Whatever he’d expected her to say, it hadn’t been that. But why object when she was only voicing the thoughts in his own head.

‘A late lunch?’ he suggested, glancing at his watch.

It was the kind of timepiece that cost more than some people’s cars. He’d prided himself on that purchase. A reward for his first half a million.

Suddenly it seemed empty.

‘I can’t.’

Saskia shook her head, and he might even have thought she sounded genuinely disappointed.

‘I have to get back to the ward.
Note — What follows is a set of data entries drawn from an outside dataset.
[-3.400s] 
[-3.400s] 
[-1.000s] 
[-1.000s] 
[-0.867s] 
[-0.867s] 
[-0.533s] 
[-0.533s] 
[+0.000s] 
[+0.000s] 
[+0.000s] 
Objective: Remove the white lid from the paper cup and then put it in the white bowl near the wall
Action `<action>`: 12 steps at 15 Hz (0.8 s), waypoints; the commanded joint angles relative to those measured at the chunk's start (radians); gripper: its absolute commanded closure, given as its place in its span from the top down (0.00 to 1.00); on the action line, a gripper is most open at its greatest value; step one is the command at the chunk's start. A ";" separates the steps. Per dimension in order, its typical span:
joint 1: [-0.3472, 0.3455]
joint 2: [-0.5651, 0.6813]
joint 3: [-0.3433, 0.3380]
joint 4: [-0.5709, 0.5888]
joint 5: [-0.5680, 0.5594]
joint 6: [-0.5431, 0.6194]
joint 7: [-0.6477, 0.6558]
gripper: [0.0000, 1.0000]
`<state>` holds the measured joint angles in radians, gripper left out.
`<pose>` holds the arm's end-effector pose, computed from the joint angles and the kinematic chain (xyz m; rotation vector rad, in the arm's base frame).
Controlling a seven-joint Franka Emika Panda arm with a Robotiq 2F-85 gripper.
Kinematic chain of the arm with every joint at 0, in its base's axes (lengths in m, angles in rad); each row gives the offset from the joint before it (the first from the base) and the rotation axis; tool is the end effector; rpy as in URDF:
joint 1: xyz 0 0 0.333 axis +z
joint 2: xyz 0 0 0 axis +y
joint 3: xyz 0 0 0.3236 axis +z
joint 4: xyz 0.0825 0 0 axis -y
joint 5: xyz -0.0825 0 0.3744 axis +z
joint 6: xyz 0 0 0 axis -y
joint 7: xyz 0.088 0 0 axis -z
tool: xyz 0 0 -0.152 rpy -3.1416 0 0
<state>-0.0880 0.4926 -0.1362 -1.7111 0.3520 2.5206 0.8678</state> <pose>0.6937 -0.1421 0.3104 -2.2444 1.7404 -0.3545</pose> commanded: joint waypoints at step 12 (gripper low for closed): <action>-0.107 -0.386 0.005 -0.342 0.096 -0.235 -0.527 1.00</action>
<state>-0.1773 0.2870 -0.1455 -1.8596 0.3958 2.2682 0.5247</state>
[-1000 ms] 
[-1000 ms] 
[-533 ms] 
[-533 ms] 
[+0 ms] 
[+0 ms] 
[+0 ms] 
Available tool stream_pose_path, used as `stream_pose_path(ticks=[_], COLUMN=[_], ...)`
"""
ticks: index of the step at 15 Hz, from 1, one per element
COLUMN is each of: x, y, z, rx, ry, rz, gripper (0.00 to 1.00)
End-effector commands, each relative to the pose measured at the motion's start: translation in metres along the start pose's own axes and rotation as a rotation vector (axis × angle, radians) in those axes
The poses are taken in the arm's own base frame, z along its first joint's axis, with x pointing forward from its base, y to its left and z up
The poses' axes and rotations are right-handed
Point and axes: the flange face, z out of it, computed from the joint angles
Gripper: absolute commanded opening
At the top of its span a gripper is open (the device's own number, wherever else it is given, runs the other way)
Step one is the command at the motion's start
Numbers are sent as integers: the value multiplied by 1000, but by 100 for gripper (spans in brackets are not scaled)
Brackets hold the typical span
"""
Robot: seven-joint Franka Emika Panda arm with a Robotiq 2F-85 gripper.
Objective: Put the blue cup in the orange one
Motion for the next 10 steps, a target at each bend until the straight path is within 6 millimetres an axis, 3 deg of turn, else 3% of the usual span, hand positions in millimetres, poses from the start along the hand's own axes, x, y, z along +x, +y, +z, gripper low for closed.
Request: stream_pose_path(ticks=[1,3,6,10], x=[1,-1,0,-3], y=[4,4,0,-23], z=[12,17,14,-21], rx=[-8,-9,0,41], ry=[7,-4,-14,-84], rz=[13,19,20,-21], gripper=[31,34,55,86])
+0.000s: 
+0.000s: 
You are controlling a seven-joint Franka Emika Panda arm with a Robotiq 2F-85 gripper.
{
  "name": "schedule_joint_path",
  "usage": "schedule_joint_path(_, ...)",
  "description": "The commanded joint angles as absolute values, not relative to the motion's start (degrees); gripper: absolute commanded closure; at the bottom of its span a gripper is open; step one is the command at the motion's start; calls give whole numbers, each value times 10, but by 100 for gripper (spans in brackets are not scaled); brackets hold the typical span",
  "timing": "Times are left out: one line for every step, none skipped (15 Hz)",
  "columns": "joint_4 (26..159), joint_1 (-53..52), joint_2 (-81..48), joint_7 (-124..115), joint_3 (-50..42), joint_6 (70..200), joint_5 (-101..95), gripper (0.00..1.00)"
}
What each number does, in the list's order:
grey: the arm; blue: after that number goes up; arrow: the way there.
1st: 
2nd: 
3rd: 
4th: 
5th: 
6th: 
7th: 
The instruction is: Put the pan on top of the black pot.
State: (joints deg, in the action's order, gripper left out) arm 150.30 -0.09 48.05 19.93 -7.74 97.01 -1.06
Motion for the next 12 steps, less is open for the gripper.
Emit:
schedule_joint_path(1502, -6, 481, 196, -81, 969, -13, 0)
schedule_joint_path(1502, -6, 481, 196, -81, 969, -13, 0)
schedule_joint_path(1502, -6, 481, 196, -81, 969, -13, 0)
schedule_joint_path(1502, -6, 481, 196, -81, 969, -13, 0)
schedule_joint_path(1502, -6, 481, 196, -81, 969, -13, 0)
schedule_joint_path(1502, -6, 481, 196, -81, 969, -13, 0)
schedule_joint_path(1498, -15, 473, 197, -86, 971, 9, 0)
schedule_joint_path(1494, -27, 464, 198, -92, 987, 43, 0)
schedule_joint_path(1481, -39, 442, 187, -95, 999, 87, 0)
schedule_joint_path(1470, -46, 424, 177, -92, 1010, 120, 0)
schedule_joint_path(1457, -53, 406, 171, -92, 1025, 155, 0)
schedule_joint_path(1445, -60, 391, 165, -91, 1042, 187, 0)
Technically, I’m in the middle of a full weekend shift.’

‘A full weekend?’

Was this her way of giving him the brush-off?

After the scan he’d thought they’d turned a corner.

Had that just been in his head?

‘Friday to Monday,’ she confirmed. ‘We don’t get them that often, but when we do it’s pretty full-on.’

‘Fine. Lunch Tuesday, then. That will give you a day to recover.’ It wasn’t a question. ‘Look after yourself and the baby, and I’ll pick you up at midday. I’ll take you for lunch.’

‘Tuesday.’ She nodded, and then she flashed him a smile which seemed to send light cascading right through him.

He really was in trouble.

* * *

‘Yep, small bowel atresia.’ The paediatric surgeon eyed the X-ray with Saskia. ‘Good call.’

Good call—crappy outcome, Saskia thought as she considered the newborn baby at the other end of that X-ray.

She had practically floated back to the ward after her scan—and after talking to Malachi—but now everything had crashed back in. Hard. Painful.

The tiny girl they were discussing had only come into the world days before—a little premature, but apparently healthy, if a touch jaundiced, and passing a little meconium. Within hours it had become clear that she was vomiting every time she tried to feed, and the green colour, along with an examination, had revealed a swollen abdomen, leading Saskia to consider a bowel blockage.

She dealt with sick babies and children on a daily basis, but today it was really getting to her.

She fought to pull her head back into the game. ‘No contrast scan?’ she verified with the surgeon. ‘Enema?’